The operational impact was immediate. Clinics reverted to manual record-keeping, diagnostic appointments were delayed, and care continuity was disrupted. Beyond the clinical consequences, the breach triggered mandatory reporting under the Personal Information Protection and Electronic Documents Act (PIPEDA) and provincial privacy legislation. The Office of the Privacy Commissioner of Canada (OPC) initiated an inquiry into the incident, raising questions about the organization’s compliance posture.
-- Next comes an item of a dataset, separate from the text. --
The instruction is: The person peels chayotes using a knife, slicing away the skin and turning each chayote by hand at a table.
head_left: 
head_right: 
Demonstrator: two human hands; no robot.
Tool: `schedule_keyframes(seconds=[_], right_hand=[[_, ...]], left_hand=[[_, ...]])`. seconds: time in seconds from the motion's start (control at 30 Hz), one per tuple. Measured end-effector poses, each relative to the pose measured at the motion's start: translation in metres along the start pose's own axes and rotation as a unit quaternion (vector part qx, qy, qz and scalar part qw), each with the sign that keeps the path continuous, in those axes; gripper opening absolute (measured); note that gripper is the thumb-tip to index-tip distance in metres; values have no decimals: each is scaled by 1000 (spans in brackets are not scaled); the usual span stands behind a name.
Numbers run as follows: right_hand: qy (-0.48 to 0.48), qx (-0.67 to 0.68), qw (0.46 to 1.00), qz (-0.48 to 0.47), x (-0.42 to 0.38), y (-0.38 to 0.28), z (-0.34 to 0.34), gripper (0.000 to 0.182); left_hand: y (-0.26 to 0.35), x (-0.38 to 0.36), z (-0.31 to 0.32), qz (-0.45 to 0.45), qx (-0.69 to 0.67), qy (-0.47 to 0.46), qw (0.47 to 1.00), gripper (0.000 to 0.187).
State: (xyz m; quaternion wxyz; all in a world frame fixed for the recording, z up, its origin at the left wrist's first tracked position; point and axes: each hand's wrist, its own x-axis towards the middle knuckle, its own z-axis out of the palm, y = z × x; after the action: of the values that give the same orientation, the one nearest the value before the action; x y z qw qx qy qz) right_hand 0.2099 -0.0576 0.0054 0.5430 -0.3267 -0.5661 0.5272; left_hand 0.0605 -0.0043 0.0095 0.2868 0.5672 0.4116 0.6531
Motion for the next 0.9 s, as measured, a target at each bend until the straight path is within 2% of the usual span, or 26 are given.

Senior leadership faced intense scrutiny from the board and the public. Why were outdated devices still connected? Why had segmentation and patching strategies been deferred? The reality was common in healthcare: critical systems often outlive their intended lifespans, maintained out of operational necessity rather than choice. Yet this breach made the risk undeniable. The attackers had never targeted the cloud or billing systems. they had simply taken advantage of forgotten machines that no one thought could pose a threat.
Our Solution
Service Area: Technical Security and Testing (Legacy System and IoMT Protection)
Our team executed a comprehensive security engagement focused on containment, remediation, and future resilience. The scope included network isolation, forensic analysis, penetration testing, and architectural improvements designed to eliminate legacy device vulnerabilities.
Key Actions:
– Immediate containment: Isolated compromised network segments and implemented emergency firewall rules to prevent further lateral movement.
– Forensic response: Collected volatile and disk evidence, network logs, and traffic captures to support root cause analysis and regulatory reporting.
– Penetration testing: Conducted a full red team simulation targeting biomedical devices, clinical systems, and administrative networks to validate risks.
– Compensating controls: Applied virtual patching through intrusion prevention systems, enforced application whitelisting, and restricted unnecessary remote access.
– Network segmentation: Introduced dedicated VLANs for imaging and diagnostic devices, implemented micro-segmentation, and enforced zero-trust access controls.
– Regulatory alignment: Supported mandatory reporting under PIPEDA and provincial health privacy laws; developed compliant documentation for OPC inquiries.
– Remediation roadmap: Created a phased plan for system upgrades, vendor patch applications, and replacement of unsupported devices.
The Value
- Attack Surface Reduction: Over 90% of legacy devices were successfully isolated within secured biomedical segments.
– Detection and Response Improvement: Mean Time to Detect (MTTD) reduced from ~21 days to less than 24 hours.
– Access Control Hardening: All privileged credentials were rotated and multi-factor authentication deployed.
– Exploit Mitigation: Over 80% of lateral movement paths were eliminated.
– Regulatory Readiness: Evidence packages prepared to meet PIPEDA, PHIPA, and PHIA compliance requirements.
– Operational Stability: Diagnostic and EHR functionality fully restored under secured maintenance protocols.
Implementation Roadmap
Phase 0 – Immediate Containment (Days 0–2)
– Isolate affected segments.
– Preserve evidence and initiate 24-hour monitoring.
Phase 1 – Rapid Assessment (Days 2–7)
– Conduct network-wide penetration testing and perform full device inventory.
– Prepare preliminary reporting for regulatory bodies.
Phase 2 – Hardening and Control Implementation (Weeks 2–3)
– Deploy micro-segmentation and intrusion prevention systems.
– Enforce MFA and apply virtual patching.
Phase 3 – Validation and Policy Integration (Weeks 4–5)
– Reassess system security through targeted red team testing.
– Update cybersecurity policies and vendor contracts.
Phase 4 – Long-Term Sustainment (Weeks 6–12)
– Replace unsupported medical devices and conduct privacy tabletop exercises.
– Finalize compliance documentation and audit evidence packages.